Mind Dump

To be a Friend

A dialogue with my best friends.

2
(Italics = Them ; Bold = Me)

People aren't what they do - their actions are separate from who they are.

But don't their actions speak to who they are?

Living easily is better than living morally, accountability is overrated.

Living that way is self-disrespecting and it is hard to imagine being happy without self-respect.

Your boyfriend is the only person you have that'll do right by you.

That's minimizing his effort in our relationship; because he values me and himself enough to do so?

Your terms for friendship are unreasonable; respect and empathy are too much to ask for.

But isn't that the bare minimum?

Love isn't supposed to be a deep emotional investment - it's self serving.

Love takes hard work and is often an investment.

It doesn't affect me when you've been wronged, and it shouldn't affect me.

I shouldn't be questioning my ‘over-reactiveness’, or 'oversensitivity.’ If I'm the one who is constantly adjusting my own behavior to avoid being hurt or to be "simpler," then you're not a good friend.

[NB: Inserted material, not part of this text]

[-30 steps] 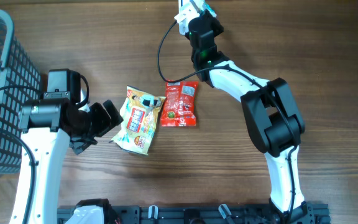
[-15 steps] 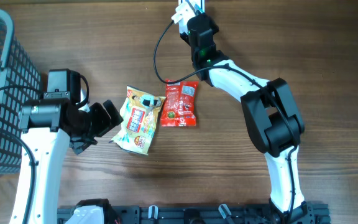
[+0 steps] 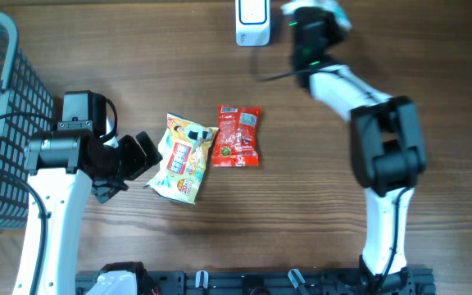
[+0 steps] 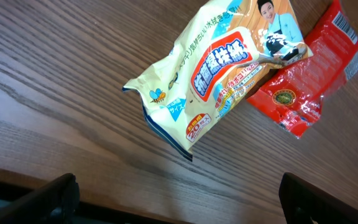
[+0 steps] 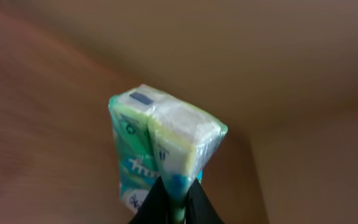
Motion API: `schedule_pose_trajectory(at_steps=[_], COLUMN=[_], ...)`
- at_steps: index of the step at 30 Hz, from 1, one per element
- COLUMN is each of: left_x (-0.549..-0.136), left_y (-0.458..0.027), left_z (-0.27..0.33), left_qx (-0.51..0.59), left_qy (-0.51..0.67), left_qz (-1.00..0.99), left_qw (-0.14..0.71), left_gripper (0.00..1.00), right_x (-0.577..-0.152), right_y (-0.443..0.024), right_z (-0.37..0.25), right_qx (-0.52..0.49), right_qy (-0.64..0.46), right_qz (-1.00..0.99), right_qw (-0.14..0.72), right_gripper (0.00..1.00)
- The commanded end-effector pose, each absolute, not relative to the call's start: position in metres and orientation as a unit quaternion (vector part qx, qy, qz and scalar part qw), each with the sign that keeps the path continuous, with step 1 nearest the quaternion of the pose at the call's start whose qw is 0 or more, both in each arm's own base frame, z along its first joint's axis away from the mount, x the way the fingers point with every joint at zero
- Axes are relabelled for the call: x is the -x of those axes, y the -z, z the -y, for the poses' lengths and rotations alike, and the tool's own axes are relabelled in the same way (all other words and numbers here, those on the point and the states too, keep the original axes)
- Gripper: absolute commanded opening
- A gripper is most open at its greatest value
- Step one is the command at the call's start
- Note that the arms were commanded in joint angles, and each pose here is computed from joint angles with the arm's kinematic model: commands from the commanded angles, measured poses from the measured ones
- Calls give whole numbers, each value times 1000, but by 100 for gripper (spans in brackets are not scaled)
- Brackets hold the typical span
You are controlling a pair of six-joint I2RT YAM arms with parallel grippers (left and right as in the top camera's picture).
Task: Scan the item barcode
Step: 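Carry the green pack to the right table edge and release, then move the right gripper toward the red snack bag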
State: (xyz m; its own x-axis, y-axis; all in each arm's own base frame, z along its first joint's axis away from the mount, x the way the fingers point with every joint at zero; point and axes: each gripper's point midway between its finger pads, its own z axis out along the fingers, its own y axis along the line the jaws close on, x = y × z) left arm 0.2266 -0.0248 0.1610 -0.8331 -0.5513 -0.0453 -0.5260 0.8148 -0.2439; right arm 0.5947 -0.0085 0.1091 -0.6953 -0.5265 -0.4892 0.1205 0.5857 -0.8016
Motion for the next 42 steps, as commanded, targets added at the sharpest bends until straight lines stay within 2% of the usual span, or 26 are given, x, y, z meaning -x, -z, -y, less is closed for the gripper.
schedule_pose_trajectory(at_steps=[1, 5, 9, 18, 19, 21, 23, 25, 26, 29, 32, 33, 36, 39, 42], left_x=[-226, -226, -226, -226, -226, -226, -226, -226, -226, -226, -226, -226, -226, -226, -226], left_y=[-161, -161, -161, -161, -161, -161, -161, -161, -161, -161, -161, -161, -161, -161, -161], left_z=[27, 27, 27, 27, 27, 27, 27, 27, 27, 27, 27, 27, 27, 27, 27], left_qx=[286, 286, 286, 286, 286, 286, 286, 286, 286, 286, 286, 286, 286, 286, 286], left_qy=[117, 117, 117, 117, 117, 117, 117, 117, 117, 117, 117, 117, 117, 117, 117], left_qz=[-950, -950, -950, -950, -950, -950, -950, -950, -950, -950, -950, -950, -950, -950, -950], left_qw=[53, 53, 53, 53, 53, 53, 53, 53, 53, 53, 53, 53, 53, 53, 53], left_gripper=[100, 100, 100, 100, 100, 100, 100, 100, 100, 100, 100, 100, 100, 100, 100], right_x=[-553, -501, -463, -414, -409, -401, -401, -407, -412, -429, -451, -456, -468, -468, -455], right_y=[-100, -68, -43, -10, -9, -11, -18, -30, -41, -83, -148, -195, -255, -285, -293], right_z=[116, 197, 249, 301, 306, 316, 320, 321, 320, 317, 302, 288, 235, 160, 86], right_qx=[-43, -152, -214, -339, -345, -357, -365, -370, -369, -367, -350, -363, -311, -213, -137], right_qy=[470, 448, 402, 286, 287, 286, 264, 245, 238, 214, 157, 111, -27, -206, -371], right_qz=[-829, -852, -873, -884, -882, -878, -879, -879, -877, -869, -856, -832, -826, -832, -821], right_qw=[301, 226, 176, 148, 144, 142, 156, 178, 194, 255, 347, 404, 469, 470, 412], right_gripper=[4, 4, 4, 4, 9, 41, 45, 67, 74, 81, 92, 93, 97, 99, 100])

Accountability is overrated, and you've barely ailed.

Loyalty and accountability are a big part of growing up and you're telling me that they're not important and that I've failed to achieve them.

Friendships shouldn't require work - you are not necessary to me.

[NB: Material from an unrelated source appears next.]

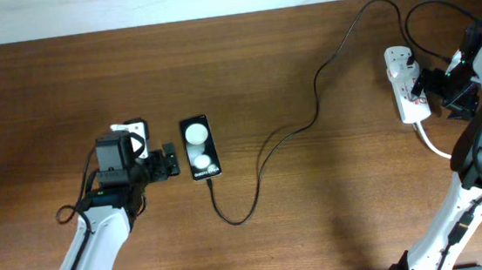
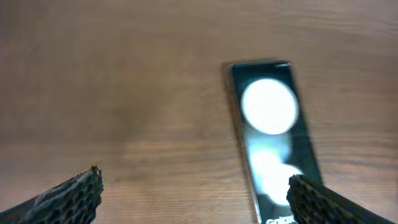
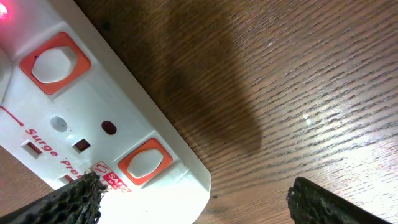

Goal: Plug charger to phone and switch on socket

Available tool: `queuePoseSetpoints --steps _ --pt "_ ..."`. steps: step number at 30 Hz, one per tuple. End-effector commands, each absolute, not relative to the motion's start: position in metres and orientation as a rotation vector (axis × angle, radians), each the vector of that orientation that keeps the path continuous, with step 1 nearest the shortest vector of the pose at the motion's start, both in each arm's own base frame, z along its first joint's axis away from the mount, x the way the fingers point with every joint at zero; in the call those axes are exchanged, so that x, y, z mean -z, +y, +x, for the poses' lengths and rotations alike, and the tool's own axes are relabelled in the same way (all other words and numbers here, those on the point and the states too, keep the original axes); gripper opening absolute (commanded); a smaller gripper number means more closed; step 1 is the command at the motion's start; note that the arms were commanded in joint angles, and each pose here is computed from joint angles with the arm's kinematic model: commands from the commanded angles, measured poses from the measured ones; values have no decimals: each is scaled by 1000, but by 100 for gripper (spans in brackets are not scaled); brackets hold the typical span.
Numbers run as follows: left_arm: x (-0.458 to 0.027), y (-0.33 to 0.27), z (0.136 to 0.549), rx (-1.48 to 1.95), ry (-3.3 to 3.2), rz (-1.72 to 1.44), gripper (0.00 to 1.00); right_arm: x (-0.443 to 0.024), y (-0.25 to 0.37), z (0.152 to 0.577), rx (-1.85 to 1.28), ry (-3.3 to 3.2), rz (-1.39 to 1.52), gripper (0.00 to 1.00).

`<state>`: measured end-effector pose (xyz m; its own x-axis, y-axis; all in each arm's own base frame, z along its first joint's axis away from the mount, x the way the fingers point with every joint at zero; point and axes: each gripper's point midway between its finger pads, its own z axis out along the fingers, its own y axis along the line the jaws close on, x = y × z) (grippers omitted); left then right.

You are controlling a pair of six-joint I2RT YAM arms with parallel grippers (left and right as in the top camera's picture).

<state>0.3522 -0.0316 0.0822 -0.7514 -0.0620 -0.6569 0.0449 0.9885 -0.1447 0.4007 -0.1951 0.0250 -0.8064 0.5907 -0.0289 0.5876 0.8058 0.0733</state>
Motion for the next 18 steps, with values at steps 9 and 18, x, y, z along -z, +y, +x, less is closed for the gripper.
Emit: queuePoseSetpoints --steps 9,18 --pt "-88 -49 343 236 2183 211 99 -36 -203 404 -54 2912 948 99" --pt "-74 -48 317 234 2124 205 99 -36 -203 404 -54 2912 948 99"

People should have boundaries but ultimately aren't there sacrifices to be made for the sake of love and sanity?

Just because some people think different than you doesn't make them horrible.

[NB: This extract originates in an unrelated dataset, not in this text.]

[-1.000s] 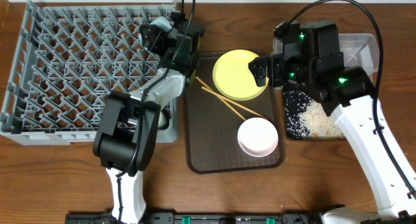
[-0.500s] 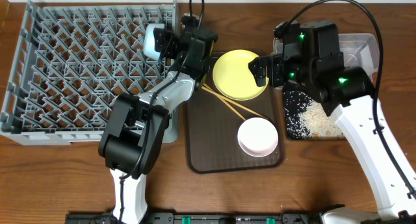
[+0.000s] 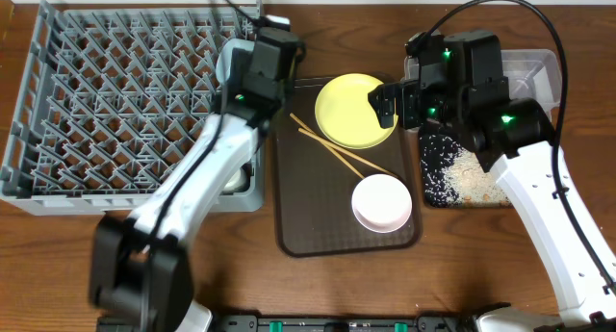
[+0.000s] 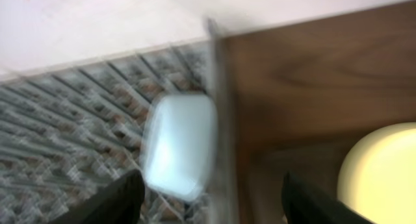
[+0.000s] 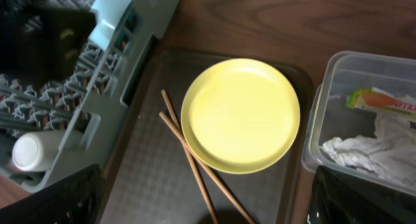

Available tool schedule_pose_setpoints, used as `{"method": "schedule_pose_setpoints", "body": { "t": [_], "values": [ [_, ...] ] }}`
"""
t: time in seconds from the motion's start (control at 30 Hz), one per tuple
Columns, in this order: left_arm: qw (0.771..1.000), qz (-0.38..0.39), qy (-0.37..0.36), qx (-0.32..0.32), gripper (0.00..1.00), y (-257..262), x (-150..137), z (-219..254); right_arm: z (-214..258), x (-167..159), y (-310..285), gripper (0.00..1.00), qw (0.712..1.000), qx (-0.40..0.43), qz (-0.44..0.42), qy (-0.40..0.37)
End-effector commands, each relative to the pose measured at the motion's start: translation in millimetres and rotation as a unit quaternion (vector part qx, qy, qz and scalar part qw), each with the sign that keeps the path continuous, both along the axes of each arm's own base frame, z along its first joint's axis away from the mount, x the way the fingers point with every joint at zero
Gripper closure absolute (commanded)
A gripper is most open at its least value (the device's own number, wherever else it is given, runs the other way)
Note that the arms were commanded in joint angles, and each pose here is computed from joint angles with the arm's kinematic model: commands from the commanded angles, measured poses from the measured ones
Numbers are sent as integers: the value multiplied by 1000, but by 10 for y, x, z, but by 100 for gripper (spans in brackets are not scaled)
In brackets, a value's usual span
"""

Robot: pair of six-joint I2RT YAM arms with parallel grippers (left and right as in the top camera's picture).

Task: Sort waste into correct bins and load items into the dishwasher
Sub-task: 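Move the left gripper to the pink bowl and grasp its rim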

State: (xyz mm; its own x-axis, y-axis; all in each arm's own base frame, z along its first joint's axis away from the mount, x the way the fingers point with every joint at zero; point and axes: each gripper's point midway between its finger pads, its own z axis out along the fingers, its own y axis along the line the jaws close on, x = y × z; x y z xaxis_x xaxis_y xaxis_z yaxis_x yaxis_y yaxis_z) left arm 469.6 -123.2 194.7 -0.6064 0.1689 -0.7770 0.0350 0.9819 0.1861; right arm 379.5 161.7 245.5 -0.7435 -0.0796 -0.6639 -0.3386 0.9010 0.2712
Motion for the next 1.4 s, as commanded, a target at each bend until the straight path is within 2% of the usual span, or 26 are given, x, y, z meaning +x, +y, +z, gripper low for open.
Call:
{"method": "schedule_pose_setpoints", "body": {
  "t": [0.0, 0.07, 0.13, 0.23, 0.43, 0.53, 0.63, 0.77, 0.87, 1.0, 1.13, 1.3, 1.37],
  "values": [
    [977, -70, 85, -182, 33, -510, -393, 5, 27, 18, 21, 1, 1000, 4, -2, 0],
    [956, -87, 147, -239, 47, -681, -656, -57, 27, 18, 21, 1, 1000, 4, -2, 0],
    [935, -74, 209, -278, 49, -792, -897, -169, 27, 19, 21, 1, 1000, 4, -2, 0],
    [915, -43, 281, -285, 50, -900, -1227, -394, 27, 18, 21, 1, 1000, 4, -2, 0],
    [902, -34, 334, -271, 49, -1216, -1656, -602, 27, 18, 21, 1, 1000, 4, -2, 0],
    [904, 13, 337, -263, 49, -1229, -1761, -777, 27, 18, 21, 1, 1000, 4, -2, 0],
    [893, 37, 352, -278, 48, -1284, -1845, -962, 27, 18, 21, 1, 1000, 4, -2, 0],
    [886, 31, 353, -299, 48, -1430, -1892, -1078, 27, 18, 21, 1, 1000, 4, -2, 0],
    [884, 30, 354, -303, 41, -1526, -1905, -1152, 27, 18, 21, 1, 1000, 4, -2, 0],
    [863, 39, 401, -304, 38, -1630, -2015, -1420, 27, 18, 21, 1, 1000, 4, -2, 0],
    [843, 23, 432, -321, 38, -1738, -2033, -1559, 27, 18, 21, 1, 1000, 4, -2, 0],
    [839, 27, 439, -321, 39, -1725, -2033, -1613, 27, 18, 21, 1, 1000, 4, -2, 0],
    [837, 29, 444, -319, 47, -1727, -2048, -1650, 27, 18, 22, 1, 1000, 4, -2, 0]
  ]
}}
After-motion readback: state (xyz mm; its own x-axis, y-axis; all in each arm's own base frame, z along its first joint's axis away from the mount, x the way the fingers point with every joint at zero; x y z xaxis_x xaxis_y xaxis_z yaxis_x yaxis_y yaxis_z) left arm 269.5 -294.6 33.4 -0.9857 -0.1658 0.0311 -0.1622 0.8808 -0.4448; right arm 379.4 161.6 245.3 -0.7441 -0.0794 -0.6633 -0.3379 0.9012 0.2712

I agree, being good or bad isn't necessarily binary, everyone has their reasons and motives and I can appreciate that.

It's incriminating to be uncomfortable; you're intentionally feeling pain and making it your problem and mine.

But how can I control that? Isn't it reasonable to be triggered by disrespect, ignorance, and betrayal?

A social community without a deep emotional connection is what I value most - I don't want to be socially constricted.

Will social status be important in the long run? What happens when things get hard for you and those people aren't there because it's not convenient for them?

You have self-reflection to do - friendships aren't reciprocal.

Am I the only one? If friendships aren't reciprocal then what's the point of them? Why do humans desire companionship then?

Nothing is ever going to change for you because your mindset is static.

Have I not spent the majority of the last 2 years consistently growing and changing after each difficult experience?

There's a reason so many of your friends have left you.

There are many reasons friendships don't workout, and in these cases it's emotional maturity.

You'll blame this whole thing on me like your other relationships.

People can be different, and things can fall apart with blame only being a small part of the context.

I have anxiety, too, but I don’t have a blog.

Ok.

*No response at all*

People who care about you won’t let you go on feeling crappy without attempting to sort it out. That doesn’t mean you’ll sort it out of course, but at least they’ll try.